In consideration of the foregoing and the representations, warranties, covenants and
agreements set forth in this Agreement, the parties agree as follows:
1. Voting of Shares.
1.1 Shares. The term “Shares” shall mean that number of issued and outstanding shares
of Company Common Stock owned of record and beneficially owned by Shareholder as indicated on the
signature pages to this Agreement. Parent agrees that, except as otherwise provided in Section 1.4
below, any shares of capital stock of the Company not indicated on the signature pages to this
Agreement and any shares of capital stock of the Company that Shareholder purchases or with respect
to which Shareholder otherwise acquires beneficial ownership or over which Shareholder exercises
sole voting power after the date of this Agreement and prior to the termination of this Agreement
pursuant to Section 4 below shall not be subject to the terms and conditions of this Agreement and
shall not be deemed “Shares” hereunder.
1.2 Agreement to Vote Shares. Shareholder hereby covenants and agrees that during the
period commencing on the date hereof and continuing until this Agreement terminates pursuant to
Section 4 hereof, at any meeting (whether annual or special and whether or not an adjourned or
postponed meeting) of the shareholders of the Company, however called, and in any action by written
consent of the shareholders of the Company, Shareholder shall appear at the meeting or otherwise
cause any and all Shares to be counted as present thereat for purposes of establishing a quorum and
vote (or cause to be voted) any and all Shares: (i) in favor of the approval of the Merger and
adoption of the Merger Agreement; and (ii) against any Acquisition Proposal or Superior Offer.
Shareholder further agrees not to enter into any agreement or
understanding with any person or entity the effect of which would be inconsistent with or
violative of any provision contained in this Section 1.2. Notwithstanding anything to the contrary
contained herein, nothing in this Agreement shall be construed to limit or restrict Shareholder
from acting in Shareholder’s capacity as a director of the Company or voting in Shareholder’s sole
discretion on any matter other than those matters referred to in the first sentence of this Section
1.2.
1.3 Irrevocable Proxy.
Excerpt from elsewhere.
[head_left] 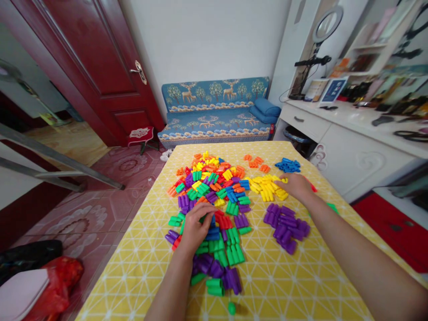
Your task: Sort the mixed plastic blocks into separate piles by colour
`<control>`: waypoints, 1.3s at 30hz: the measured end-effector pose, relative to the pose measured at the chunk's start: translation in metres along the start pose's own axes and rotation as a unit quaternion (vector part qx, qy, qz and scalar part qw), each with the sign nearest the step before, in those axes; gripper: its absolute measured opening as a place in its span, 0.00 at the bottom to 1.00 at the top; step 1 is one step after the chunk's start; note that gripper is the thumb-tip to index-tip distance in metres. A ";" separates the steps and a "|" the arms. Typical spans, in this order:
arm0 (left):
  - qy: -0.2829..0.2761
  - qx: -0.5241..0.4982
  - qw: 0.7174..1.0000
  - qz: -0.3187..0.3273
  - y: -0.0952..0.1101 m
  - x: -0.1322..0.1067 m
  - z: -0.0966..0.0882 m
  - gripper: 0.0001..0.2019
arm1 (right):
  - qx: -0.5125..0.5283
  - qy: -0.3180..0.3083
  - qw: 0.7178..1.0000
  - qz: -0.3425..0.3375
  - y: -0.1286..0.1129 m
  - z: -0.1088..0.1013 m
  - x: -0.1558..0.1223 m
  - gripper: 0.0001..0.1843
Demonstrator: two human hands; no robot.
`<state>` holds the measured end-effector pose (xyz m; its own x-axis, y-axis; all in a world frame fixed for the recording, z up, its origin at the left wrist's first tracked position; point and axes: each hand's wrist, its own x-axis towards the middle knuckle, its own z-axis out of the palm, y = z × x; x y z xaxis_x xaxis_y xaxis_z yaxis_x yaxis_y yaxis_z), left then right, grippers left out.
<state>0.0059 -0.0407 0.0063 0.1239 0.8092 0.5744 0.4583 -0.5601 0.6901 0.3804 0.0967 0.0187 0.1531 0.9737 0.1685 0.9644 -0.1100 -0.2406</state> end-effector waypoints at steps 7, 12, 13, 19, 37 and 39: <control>-0.005 0.003 1.000 -0.005 -0.002 0.000 0.000 0.09 | 0.169 0.008 0.986 0.007 -0.002 0.009 0.000 0.24; -0.004 0.003 1.000 -0.009 -0.001 0.000 -0.001 0.09 | 0.227 0.027 0.970 -0.076 -0.016 0.008 -0.002 0.24; -0.005 0.002 1.000 -0.011 -0.001 0.000 -0.001 0.09 | 0.229 0.019 0.968 -0.096 -0.020 0.008 -0.004 0.22; -0.006 0.004 1.000 -0.015 0.000 0.001 -0.002 0.09 | 0.148 -0.028 0.981 -0.119 -0.037 0.012 -0.013 0.15; -0.004 0.012 0.999 -0.040 -0.003 -0.002 -0.002 0.10 | 0.108 -0.021 0.951 -0.287 -0.142 0.011 -0.068 0.18; -0.004 0.014 0.999 -0.042 -0.003 -0.002 -0.002 0.10 | 0.096 -0.058 0.942 -0.315 -0.161 0.019 -0.076 0.24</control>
<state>0.0025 -0.0408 0.0036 0.0909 0.8540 0.5123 0.4924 -0.4857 0.7223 0.2089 0.0439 0.0265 -0.4722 0.8503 0.2323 0.7978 0.5243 -0.2977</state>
Concurrently with the execution of this Agreement, Shareholder
agrees to deliver to Parent a proxy in the form attached hereto as Exhibit I (the “Proxy”),
which shall be irrevocable, with respect to the Shares, subject to the other terms of this
Agreement.
1.4 Adjustments Upon Changes in Capitalization. In the event of any change in the
number of issued and outstanding shares of Company Common Stock by reason of any stock split,
reverse split, stock dividend (including any dividend or distribution of securities convertible
into Company Common Stock), combination, reorganization, recapitalization or other like change,
conversion or exchange of shares, or any other change in the corporate or capital structure of the
Company, the term “Shares” shall be deemed to refer to and include the Shares as well as all such
stock dividends and distributions and any shares into which or for which any or all of the Shares
may be changed or exchanged.
2. Transfer and Other Restrictions. Shareholder represents, covenants and agrees that,
except for the proxy granted in Section 1.3 hereof and as contemplated by this Agreement: (i)
Shareholder shall not, directly or indirectly, during the period commencing on the date hereof and
continuing until this Agreement terminates pursuant to Section 4 hereof, offer for sale or agree to
sell, transfer, tender, assign, pledge, hypothecate or otherwise dispose of or enter into any
contract, option or other arrangement or understanding with respect to, or consent to, the offer
for sale, sale, transfer, tender, pledge, hypothecation, encumbrance, assignment or other
disposition of, or create any Encumbrance of any nature whatsoever with respect to, any or all of
the Shares or any interest therein; (ii) Shareholder shall not grant any proxy or power of
attorney, or deposit any Shares into a voting trust or enter into a voting agreement or other
arrangement, with respect to the voting of Shares (each a “Voting Proxy”) except as provided by
this Agreement; and (iii) Shareholder has not granted, entered into or otherwise created any Voting
Proxy which is currently (or which will hereafter become) effective, and if any Voting Proxy has
been created, such Voting Proxy is hereby revoked. Notwithstanding the foregoing, Shareholder may
transfer any Shares as a bona fide gift or gifts, provided that it shall be a condition to such
transfer that each donee thereof executes and delivers to Parent (A) an agreement with Parent in
the form of this Agreement and (B) an irrevocable proxy in the form attached hereto as Exhibit
I, in each case with respect to any and all Shares so transferred.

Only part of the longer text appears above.